_EXERCISE REQUIREMENTS_
Count the lines below that contain the word "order". Give only the number.

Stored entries

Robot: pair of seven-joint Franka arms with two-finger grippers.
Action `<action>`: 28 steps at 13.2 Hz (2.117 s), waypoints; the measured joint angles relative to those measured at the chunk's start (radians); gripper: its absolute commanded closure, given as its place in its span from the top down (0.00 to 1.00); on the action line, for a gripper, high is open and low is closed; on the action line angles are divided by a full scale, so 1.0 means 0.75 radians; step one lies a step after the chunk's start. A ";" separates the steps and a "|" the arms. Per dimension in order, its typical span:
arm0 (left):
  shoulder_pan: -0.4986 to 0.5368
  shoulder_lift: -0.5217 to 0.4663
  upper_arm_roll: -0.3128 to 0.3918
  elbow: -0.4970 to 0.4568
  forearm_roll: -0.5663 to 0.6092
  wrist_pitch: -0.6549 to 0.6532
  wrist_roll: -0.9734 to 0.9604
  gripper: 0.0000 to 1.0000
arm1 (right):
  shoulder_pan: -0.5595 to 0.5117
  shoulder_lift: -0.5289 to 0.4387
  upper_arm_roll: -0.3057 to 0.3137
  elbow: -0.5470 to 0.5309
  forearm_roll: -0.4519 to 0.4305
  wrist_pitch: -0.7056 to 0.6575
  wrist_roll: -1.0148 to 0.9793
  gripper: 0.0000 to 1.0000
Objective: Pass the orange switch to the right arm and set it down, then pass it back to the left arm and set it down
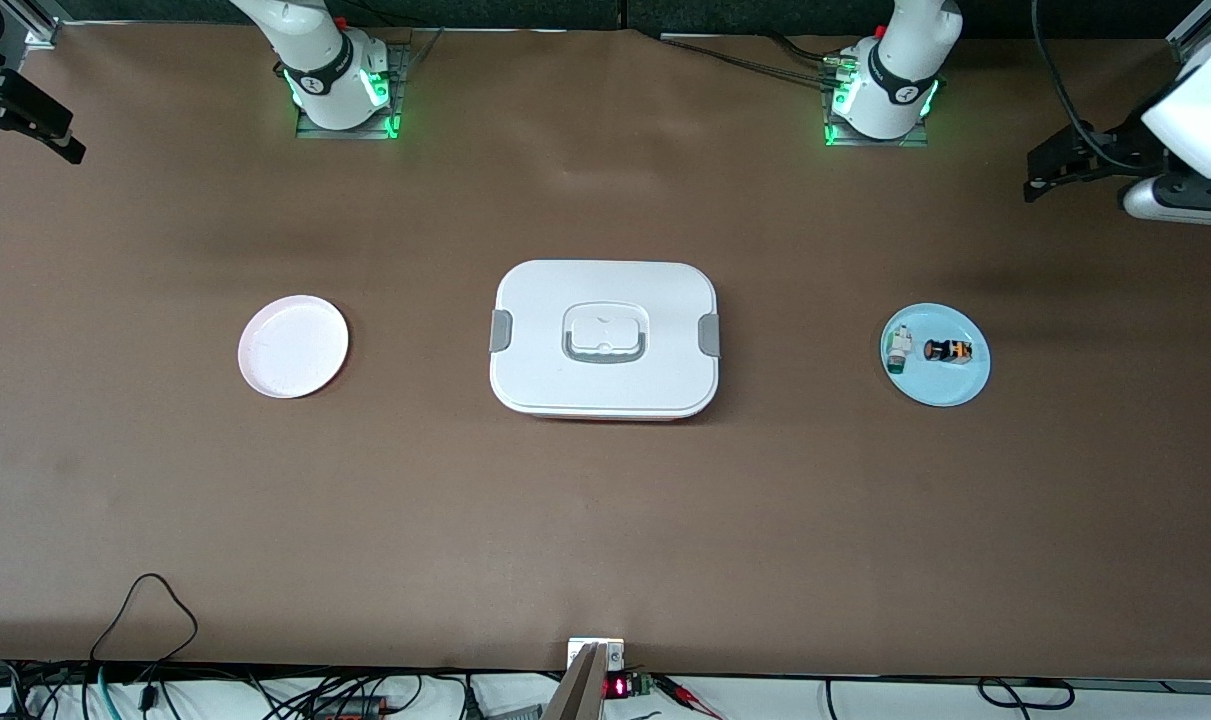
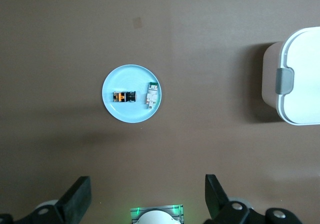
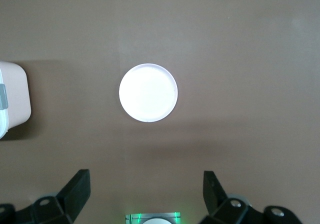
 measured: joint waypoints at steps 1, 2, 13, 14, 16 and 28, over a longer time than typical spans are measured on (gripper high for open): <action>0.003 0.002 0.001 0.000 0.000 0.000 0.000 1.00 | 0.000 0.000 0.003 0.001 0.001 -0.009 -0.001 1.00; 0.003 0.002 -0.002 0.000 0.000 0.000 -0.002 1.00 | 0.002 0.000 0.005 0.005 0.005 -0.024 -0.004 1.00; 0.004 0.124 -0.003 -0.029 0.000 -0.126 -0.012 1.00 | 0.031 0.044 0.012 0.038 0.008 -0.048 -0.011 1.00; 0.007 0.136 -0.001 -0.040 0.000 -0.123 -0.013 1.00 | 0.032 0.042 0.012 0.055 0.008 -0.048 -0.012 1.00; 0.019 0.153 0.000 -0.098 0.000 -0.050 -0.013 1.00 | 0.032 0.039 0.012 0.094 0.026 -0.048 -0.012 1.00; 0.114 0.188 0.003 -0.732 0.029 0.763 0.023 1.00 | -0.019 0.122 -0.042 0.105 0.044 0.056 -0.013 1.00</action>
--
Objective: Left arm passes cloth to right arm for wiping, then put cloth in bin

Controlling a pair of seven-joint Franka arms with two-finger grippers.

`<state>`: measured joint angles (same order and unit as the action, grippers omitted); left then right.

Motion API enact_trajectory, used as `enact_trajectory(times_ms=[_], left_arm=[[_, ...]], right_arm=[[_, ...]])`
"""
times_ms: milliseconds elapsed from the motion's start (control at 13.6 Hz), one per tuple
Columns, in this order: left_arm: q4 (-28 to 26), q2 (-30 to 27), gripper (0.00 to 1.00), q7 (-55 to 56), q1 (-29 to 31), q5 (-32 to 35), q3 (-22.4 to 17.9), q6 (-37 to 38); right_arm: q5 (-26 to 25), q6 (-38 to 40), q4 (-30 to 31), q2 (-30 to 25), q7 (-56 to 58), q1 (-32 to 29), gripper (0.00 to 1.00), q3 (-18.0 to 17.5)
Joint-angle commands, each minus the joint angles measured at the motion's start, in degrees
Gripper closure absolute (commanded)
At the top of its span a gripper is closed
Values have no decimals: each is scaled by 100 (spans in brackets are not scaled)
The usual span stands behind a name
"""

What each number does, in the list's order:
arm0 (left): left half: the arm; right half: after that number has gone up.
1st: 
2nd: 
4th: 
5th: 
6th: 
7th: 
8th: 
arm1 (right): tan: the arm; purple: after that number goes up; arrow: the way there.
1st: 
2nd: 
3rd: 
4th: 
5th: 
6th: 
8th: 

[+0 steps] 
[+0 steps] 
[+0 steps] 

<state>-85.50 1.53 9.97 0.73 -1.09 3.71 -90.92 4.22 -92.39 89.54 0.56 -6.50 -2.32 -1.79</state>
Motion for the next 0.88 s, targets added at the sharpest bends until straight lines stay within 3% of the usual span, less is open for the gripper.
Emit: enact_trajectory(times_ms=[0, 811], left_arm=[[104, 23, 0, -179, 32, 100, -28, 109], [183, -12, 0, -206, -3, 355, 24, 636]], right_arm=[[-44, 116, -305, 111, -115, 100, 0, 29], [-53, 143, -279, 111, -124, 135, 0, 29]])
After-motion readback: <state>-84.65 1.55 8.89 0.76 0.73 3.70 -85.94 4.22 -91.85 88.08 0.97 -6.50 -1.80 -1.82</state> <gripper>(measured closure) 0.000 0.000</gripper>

_ANSWER TO THIS TASK_
4